キエフは7年ぶりです。
今回はウクライナ人の友人、アリーナが旅程をアレンジしてくれたので、充実感がひとしおでした。
まず、予約していたウクライナ・ホテルに着いてびっくり。
前回の旅行の際、スターリン建築風でひときわ目立つこの建物を写真に撮った覚えがあったのです。
改装したという話でしたが、雰囲気は昔のまま。
実際、改装は終わっていないようで、階によっては、閉鎖されていました。
このホテルは独立広場の真ん前に建っていて、「革命」とも呼ばれる2014年のウクライナ騒乱の時には、ジャーナリストのたまり場だったそうです。
独立広場は騒乱の中心地だったこともあり、「銃弾が飛んできて怖かった」とその場に派遣された記者の友人が話していました。
ロシアのクリミア進攻に発展したこの騒乱は、いまだに決着を見ていませんが、少なくとも、今のキエフはいたって平和。
私達はホテル内の広々としたレストランでランチを食べました。
メニューは、ボルシチ(ロシア料理の定番ですが、もともとはウクライナ料理だとか)、ホルプツィと呼ばれるご飯が入ったロールキャベツ、そしてデザートは蜂蜜ケーキでした。
どれも、親しみやすい優しい味わいでした。
グラスで飲んだのは、ジョージアの赤ワイン。
割と最近行ったジョージアで何度も飲んだ、サぺラヴィでした。
この国ではジョージアのワインがポピュラーなのだそうです。
お腹を満たした後は、さっそく観光です。
ミロスラーヴァというガイドさんが、ホテル近辺の中心街を歩いて案内してくれました。
まずは歴史から。
ロシアという国ができる以前の9世紀に、キエフを中心としたキエフ公国ができ、栄えましたが、モンゴルの襲来で破壊され、キエフはすっかり廃れたのだそうです。
19世紀になって、当時、高価だった砂糖づくりの中心地となり、勢いを取り戻し、「東欧のパリ」と呼ばれる瀟洒な地域ができたとのこと。
装飾的な建物を建て、部屋を貸す事業も盛んになったそうで、この辺りには本当に飾りの多い建物が建ち並んでいました。
ミロスラーヴァによると、「立派な外装だけれど、中は普通のアパートです」とのこと。
昔は池で、冬には市民のスケート場だったという公園の近くにあるドラマ劇場の脇の坂を上ると、ウクライナのホワイトハウスが。

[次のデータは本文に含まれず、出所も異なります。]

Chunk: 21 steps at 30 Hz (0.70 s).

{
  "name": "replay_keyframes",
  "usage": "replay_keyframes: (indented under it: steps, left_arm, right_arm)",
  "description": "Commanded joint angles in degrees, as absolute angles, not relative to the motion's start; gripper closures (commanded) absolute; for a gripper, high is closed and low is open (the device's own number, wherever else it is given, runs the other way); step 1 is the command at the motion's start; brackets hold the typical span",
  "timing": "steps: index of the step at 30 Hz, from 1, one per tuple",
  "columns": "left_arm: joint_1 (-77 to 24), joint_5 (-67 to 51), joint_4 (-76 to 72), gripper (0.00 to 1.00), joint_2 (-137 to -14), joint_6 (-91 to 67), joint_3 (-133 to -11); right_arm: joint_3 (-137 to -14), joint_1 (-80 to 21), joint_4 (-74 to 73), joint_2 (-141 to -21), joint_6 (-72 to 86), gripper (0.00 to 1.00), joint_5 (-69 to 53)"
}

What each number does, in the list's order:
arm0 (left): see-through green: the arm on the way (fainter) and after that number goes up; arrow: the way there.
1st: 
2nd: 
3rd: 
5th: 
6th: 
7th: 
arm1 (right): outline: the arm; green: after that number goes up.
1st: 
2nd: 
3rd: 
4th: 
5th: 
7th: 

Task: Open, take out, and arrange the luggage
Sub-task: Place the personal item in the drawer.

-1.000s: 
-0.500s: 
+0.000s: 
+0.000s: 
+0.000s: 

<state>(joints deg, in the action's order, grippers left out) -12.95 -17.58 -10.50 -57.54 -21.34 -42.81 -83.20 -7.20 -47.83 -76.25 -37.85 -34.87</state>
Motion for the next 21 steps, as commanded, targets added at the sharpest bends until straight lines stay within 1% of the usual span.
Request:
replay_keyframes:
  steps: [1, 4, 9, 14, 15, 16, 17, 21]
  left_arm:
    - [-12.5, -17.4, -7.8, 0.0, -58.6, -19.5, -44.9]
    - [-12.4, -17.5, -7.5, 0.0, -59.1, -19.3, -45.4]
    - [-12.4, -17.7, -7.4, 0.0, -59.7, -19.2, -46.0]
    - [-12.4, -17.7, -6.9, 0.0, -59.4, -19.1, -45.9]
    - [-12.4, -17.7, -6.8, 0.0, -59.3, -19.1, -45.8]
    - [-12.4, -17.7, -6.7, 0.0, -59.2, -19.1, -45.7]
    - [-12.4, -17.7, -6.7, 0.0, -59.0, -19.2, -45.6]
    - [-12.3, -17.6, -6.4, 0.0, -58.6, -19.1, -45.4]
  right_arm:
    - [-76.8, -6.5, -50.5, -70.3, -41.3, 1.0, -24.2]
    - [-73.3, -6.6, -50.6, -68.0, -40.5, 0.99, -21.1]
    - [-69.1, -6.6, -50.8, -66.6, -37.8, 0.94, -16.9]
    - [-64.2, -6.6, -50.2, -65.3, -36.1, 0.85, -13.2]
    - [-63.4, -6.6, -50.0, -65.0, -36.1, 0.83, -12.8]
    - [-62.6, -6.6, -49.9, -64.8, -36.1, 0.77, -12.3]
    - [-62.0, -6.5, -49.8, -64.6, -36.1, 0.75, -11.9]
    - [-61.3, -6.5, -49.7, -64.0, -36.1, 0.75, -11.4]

1930年代に建てられ、当時はソ連の傘下でしたから、共産党の本拠地だったそうです。
7年前に来た時に、今回とは逆側から、この建物を見たのを思い出しました。
あの当時、大統領だったヤヌコビッチが2014年の騒乱の時に、ロシアに逃亡したのでした。
現在は、騒乱の後の5月の大統領選挙で選ばれた、資産家のポロシェンコがここに住んでいるはずです。